▸ DIRECTIONS:
What lines in the material hold the string "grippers"? Copy out each of them.

▸ GIVEN DATA:
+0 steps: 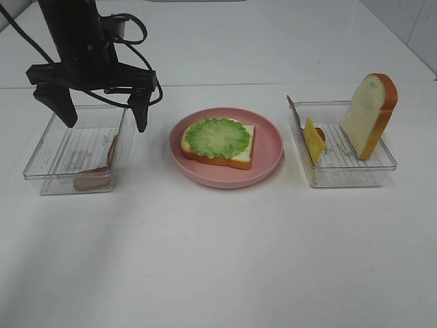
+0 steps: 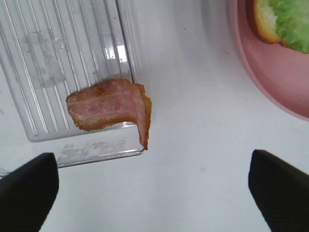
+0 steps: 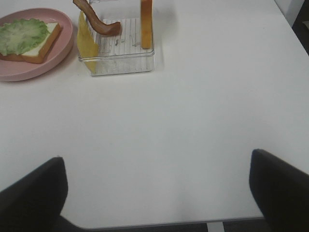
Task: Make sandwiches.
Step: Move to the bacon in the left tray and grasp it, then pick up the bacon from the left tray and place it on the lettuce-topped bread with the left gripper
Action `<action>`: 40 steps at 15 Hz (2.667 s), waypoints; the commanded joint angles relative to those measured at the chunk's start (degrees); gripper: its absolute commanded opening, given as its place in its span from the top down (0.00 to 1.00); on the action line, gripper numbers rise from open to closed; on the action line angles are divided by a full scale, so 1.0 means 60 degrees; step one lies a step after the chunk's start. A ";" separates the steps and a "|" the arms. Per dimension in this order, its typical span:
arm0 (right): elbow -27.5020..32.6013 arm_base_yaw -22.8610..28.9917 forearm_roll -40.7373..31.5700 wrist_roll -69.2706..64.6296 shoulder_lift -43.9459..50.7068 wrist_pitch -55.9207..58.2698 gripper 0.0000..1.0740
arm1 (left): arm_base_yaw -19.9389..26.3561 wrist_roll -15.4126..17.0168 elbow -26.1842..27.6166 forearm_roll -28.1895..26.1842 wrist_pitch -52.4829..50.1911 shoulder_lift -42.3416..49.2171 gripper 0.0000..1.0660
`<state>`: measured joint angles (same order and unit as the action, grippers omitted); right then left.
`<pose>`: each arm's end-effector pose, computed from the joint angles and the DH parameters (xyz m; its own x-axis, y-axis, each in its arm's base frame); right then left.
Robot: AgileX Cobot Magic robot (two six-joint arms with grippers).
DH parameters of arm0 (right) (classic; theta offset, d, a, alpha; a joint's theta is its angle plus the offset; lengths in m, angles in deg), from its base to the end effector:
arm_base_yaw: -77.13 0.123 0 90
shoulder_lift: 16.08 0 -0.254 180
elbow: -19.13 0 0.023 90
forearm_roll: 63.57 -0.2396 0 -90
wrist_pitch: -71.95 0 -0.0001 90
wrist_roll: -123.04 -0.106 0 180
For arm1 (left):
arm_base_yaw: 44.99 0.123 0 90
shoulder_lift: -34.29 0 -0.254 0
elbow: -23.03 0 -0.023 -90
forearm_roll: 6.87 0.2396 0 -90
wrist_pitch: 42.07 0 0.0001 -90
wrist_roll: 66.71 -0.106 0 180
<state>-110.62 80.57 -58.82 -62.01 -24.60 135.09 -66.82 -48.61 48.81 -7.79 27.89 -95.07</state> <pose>0.0319 -0.0059 0.2487 -0.5256 0.0189 -0.8505 0.0294 0.9996 0.0041 0.3811 -0.1544 0.1802 -0.9931 0.0576 -0.1021 0.0629 0.9968 -0.0498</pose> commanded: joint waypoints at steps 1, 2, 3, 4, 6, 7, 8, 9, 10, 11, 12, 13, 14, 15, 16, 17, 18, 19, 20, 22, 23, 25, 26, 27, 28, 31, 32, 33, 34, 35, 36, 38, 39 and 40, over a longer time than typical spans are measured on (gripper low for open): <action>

▸ ANSWER TO THIS EXERCISE:
`<state>`: measured joint angles (same order and unit as the action, grippers omitted); right then left.
Robot: AgileX Cobot Magic robot (two six-joint arms with grippers).

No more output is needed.